*Data items*
=== Begin Enclosure ===

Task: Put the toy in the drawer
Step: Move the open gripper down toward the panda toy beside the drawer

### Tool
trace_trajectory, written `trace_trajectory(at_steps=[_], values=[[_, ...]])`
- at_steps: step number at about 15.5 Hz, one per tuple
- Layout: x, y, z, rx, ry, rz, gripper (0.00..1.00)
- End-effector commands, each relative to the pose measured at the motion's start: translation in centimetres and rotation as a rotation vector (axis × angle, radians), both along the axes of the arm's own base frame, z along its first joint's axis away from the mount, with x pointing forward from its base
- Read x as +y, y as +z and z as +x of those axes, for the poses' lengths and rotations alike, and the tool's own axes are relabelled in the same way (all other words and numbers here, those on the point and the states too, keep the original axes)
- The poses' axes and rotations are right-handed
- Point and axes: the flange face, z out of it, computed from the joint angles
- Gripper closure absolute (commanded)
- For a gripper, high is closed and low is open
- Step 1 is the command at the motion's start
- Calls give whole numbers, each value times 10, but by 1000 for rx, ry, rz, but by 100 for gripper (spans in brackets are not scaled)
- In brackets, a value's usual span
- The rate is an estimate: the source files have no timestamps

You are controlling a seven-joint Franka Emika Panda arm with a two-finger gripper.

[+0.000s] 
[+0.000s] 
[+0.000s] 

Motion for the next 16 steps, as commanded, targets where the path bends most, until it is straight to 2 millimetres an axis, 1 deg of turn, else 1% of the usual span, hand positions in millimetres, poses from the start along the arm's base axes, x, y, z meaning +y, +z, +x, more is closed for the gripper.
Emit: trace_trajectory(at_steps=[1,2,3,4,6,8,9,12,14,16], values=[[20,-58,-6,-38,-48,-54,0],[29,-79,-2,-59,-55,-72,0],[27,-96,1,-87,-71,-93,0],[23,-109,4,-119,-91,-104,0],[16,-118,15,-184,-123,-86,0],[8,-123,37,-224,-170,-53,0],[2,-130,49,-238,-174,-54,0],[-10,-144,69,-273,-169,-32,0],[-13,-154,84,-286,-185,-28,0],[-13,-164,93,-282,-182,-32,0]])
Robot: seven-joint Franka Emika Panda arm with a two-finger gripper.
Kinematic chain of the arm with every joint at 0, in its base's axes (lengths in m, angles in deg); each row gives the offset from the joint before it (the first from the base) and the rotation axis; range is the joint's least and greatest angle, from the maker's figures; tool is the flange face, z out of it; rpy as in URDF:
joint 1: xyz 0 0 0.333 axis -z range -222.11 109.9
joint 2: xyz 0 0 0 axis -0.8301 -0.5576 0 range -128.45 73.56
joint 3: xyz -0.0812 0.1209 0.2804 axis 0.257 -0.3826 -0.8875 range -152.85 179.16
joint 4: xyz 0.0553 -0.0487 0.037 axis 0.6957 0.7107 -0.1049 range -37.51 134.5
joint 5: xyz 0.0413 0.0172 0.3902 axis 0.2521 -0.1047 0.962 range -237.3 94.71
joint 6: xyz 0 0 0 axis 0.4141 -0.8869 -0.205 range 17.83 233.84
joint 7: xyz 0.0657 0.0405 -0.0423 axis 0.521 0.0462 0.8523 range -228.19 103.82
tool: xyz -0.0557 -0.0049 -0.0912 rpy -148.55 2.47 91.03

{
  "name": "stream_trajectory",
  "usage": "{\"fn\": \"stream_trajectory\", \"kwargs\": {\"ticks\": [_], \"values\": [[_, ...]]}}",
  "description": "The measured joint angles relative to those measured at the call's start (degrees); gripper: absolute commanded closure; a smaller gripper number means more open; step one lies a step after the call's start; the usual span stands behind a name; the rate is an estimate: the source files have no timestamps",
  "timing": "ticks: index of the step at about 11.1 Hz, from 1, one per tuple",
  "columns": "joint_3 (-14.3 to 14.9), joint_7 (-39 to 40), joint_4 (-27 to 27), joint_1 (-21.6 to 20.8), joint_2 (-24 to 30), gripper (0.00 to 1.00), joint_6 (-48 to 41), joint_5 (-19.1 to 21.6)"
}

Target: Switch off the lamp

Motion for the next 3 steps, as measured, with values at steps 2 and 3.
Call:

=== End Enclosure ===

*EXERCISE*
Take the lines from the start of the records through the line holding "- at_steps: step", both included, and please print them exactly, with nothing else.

*ANSWER SECTION*
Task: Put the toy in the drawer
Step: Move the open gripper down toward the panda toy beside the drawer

### Tool
trace_trajectory, written `trace_trajectory(at_steps=[_], values=[[_, ...]])`
- at_steps: step number at about 15.5 Hz, one per tuple

The submitted answer is complete.